• [EXERCISE AIM] The result should be every line of the listing that holds the word "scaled".

• [DATA FOR PROCESSING]

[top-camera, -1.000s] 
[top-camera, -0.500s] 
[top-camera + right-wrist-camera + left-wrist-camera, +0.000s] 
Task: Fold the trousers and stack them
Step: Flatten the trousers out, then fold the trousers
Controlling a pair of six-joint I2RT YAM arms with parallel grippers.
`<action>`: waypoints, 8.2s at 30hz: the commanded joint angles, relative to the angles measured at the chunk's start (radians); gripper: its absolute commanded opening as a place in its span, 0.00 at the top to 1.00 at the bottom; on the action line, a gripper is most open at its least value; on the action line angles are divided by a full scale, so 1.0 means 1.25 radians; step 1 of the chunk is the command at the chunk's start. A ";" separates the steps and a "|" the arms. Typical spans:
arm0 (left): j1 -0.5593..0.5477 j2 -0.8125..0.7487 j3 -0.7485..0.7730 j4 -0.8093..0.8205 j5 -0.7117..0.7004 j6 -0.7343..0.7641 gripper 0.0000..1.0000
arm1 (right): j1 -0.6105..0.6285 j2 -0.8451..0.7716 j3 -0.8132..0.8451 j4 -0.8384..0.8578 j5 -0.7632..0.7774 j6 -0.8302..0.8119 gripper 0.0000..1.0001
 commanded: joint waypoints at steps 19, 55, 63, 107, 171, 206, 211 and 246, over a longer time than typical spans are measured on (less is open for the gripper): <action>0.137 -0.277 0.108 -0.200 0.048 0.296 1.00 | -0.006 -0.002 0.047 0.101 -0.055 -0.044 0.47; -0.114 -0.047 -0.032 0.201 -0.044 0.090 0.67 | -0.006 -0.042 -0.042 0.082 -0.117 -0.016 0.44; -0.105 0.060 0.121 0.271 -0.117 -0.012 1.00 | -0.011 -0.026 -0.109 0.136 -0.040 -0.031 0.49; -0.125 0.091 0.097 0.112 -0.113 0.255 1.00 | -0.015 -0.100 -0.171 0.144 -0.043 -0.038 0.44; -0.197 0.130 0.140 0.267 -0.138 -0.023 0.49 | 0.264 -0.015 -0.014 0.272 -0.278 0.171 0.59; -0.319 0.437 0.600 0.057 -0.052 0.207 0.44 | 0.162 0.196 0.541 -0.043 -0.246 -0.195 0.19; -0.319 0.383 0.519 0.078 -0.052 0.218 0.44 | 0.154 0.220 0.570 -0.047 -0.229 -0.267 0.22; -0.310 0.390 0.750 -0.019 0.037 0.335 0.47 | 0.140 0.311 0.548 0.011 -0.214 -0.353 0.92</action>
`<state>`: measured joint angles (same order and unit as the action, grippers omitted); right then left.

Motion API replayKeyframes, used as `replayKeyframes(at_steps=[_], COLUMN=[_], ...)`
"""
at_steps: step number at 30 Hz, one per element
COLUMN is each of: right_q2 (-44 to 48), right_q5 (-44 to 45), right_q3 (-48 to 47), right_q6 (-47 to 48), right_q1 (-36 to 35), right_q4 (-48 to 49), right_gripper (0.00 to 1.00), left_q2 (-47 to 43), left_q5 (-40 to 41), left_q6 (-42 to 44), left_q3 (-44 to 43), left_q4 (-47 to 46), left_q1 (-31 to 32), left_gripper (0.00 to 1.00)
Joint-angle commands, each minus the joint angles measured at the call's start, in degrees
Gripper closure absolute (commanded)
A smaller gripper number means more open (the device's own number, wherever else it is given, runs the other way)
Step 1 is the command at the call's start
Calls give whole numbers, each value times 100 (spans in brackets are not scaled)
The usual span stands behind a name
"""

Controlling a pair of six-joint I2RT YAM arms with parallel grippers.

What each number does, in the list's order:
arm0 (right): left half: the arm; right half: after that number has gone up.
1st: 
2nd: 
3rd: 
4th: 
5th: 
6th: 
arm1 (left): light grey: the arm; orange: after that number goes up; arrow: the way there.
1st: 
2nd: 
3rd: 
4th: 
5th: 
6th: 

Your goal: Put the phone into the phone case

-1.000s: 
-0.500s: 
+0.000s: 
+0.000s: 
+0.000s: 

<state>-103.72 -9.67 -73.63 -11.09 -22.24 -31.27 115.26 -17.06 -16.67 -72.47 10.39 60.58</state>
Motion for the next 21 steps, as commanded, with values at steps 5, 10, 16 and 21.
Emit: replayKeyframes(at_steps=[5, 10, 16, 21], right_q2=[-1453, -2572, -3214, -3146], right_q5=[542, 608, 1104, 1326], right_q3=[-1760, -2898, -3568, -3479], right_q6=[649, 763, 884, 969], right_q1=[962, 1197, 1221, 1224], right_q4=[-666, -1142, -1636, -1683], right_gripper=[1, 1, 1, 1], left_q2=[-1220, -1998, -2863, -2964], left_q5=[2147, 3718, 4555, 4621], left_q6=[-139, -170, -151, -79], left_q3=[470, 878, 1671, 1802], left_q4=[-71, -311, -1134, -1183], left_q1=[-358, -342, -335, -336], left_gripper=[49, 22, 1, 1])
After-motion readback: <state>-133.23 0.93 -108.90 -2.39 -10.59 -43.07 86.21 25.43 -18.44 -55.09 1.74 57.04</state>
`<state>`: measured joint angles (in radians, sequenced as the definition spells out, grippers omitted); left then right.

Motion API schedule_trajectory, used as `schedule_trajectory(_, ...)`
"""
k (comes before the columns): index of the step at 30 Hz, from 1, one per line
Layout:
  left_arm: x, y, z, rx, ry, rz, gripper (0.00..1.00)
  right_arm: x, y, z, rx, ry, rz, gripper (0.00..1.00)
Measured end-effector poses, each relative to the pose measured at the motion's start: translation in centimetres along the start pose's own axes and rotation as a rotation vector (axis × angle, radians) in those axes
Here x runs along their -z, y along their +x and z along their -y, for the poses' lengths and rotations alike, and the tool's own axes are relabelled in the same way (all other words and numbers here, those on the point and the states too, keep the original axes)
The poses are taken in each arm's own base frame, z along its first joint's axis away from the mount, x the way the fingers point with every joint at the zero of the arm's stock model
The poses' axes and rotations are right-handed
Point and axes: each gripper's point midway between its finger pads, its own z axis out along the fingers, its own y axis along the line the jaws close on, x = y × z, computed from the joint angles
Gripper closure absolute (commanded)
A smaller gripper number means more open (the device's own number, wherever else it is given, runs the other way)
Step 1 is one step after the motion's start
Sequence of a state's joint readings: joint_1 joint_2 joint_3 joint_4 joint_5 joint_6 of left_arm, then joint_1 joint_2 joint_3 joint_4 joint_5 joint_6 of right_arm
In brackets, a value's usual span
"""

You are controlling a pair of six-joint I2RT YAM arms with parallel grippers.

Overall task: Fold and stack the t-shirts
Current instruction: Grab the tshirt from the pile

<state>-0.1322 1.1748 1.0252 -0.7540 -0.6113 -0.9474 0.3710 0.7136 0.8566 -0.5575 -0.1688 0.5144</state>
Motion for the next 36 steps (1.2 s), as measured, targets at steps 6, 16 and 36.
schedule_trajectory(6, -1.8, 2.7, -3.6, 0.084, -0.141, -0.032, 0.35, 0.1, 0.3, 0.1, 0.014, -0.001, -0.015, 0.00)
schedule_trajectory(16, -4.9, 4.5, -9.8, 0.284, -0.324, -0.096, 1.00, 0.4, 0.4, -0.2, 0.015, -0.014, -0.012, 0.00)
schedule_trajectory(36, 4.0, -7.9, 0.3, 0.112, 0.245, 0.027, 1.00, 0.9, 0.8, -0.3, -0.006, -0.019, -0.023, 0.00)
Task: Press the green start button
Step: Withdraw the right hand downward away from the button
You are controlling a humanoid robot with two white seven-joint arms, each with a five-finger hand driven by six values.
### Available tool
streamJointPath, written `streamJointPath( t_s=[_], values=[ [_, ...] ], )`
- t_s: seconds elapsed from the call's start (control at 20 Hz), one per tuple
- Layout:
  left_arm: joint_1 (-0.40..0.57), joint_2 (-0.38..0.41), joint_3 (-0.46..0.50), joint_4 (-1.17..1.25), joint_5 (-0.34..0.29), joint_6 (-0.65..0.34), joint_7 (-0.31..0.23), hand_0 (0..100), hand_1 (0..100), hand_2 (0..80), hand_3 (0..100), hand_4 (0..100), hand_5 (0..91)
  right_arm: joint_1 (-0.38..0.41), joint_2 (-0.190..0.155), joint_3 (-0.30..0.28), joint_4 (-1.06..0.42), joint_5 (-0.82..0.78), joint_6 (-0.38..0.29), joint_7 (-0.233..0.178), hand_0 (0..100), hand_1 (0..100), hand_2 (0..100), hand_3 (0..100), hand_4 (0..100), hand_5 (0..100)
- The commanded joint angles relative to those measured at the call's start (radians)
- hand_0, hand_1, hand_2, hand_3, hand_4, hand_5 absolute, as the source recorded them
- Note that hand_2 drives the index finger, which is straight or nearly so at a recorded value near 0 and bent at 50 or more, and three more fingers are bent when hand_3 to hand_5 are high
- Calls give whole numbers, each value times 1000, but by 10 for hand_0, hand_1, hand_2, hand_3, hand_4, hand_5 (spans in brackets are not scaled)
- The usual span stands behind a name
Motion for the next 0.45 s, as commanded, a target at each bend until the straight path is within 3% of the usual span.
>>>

• [SOLUTION TO THIS EXERCISE]
Calls give whole numbers, each value times 100 (spans in brackets are not scaled)
- Calls give whole numbers, each value times 1000, but by 10 for hand_0, hand_1, hand_2, hand_3, hand_4, hand_5 (spans in brackets are not scaled)

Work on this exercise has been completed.